Exercise directions: Exactly as they appear below, repeat the lines from the one with "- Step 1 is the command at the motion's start" through the one with "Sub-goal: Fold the", and no others.

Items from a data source
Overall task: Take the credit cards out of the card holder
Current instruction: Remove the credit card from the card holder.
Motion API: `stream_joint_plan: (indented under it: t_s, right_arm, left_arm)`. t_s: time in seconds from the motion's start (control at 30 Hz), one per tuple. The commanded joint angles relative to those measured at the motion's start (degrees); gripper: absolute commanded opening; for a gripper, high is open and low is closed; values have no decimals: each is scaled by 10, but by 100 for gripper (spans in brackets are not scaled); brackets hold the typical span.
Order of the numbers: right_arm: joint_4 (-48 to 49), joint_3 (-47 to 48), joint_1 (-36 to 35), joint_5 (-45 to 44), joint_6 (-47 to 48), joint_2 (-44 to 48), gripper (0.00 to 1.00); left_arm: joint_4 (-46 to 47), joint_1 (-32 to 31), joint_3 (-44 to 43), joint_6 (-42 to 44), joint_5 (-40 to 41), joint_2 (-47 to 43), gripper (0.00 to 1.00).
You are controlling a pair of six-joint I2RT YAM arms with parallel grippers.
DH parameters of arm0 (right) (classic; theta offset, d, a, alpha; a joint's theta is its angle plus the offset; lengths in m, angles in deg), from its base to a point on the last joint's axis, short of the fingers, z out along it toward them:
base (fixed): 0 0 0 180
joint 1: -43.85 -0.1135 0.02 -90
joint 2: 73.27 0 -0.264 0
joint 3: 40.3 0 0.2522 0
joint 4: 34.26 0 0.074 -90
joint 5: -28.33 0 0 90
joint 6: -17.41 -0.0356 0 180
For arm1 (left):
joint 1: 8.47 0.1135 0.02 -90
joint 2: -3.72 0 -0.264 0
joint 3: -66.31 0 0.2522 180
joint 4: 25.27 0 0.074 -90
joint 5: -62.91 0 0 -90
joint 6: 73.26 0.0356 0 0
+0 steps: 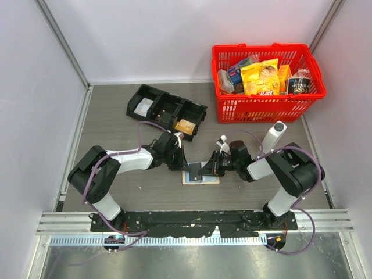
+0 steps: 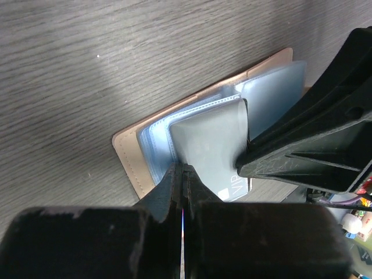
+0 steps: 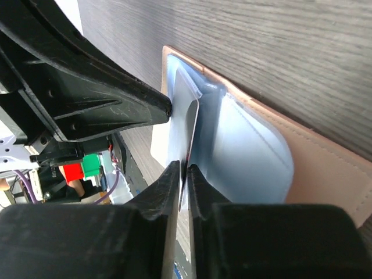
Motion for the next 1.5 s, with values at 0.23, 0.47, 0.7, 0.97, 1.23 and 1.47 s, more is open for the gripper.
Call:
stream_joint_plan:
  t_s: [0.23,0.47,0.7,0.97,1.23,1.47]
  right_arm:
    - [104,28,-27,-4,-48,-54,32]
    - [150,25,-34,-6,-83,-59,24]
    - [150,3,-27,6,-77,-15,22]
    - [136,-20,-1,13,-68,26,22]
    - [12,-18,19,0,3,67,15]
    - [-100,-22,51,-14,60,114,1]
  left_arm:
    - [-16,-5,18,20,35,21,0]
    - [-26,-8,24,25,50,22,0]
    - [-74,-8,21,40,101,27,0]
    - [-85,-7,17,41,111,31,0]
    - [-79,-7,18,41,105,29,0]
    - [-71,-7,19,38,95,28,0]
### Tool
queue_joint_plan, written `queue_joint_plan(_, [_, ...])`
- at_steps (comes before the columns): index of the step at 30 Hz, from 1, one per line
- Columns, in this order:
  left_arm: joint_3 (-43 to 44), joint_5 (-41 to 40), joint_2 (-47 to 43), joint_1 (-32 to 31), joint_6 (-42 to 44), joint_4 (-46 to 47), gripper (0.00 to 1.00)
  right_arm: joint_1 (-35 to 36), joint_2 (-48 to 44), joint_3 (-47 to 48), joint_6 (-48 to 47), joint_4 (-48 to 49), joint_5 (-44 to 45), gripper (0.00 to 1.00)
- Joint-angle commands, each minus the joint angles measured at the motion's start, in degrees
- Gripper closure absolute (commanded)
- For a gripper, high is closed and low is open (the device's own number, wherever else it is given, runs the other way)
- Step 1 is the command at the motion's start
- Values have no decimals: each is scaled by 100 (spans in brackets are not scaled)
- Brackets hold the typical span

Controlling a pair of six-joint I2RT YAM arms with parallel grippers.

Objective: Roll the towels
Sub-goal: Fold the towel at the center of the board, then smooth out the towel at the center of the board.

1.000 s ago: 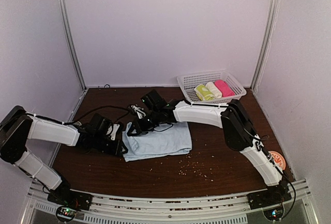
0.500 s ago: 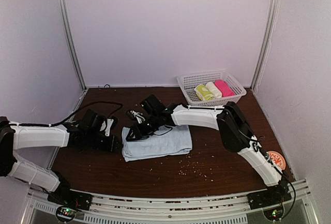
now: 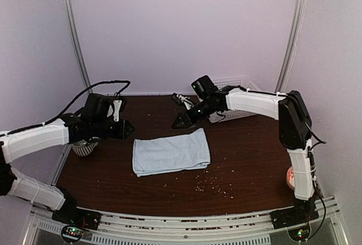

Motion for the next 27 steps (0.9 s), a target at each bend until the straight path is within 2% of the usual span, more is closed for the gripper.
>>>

Your solution:
- Step 1 is the command at the motion's start
- Values have no decimals: each is scaled by 100 (spans in brackets are not scaled)
- Brackets hold the typical span

Controlling a pair of six-joint I2RT YAM arms with parallel grippers.

Objective: Roll the towels
Sub-goal: Fold the towel at the center of the board, then smooth out the towel at the center of the board.

The answer has been given, and the exercise is done.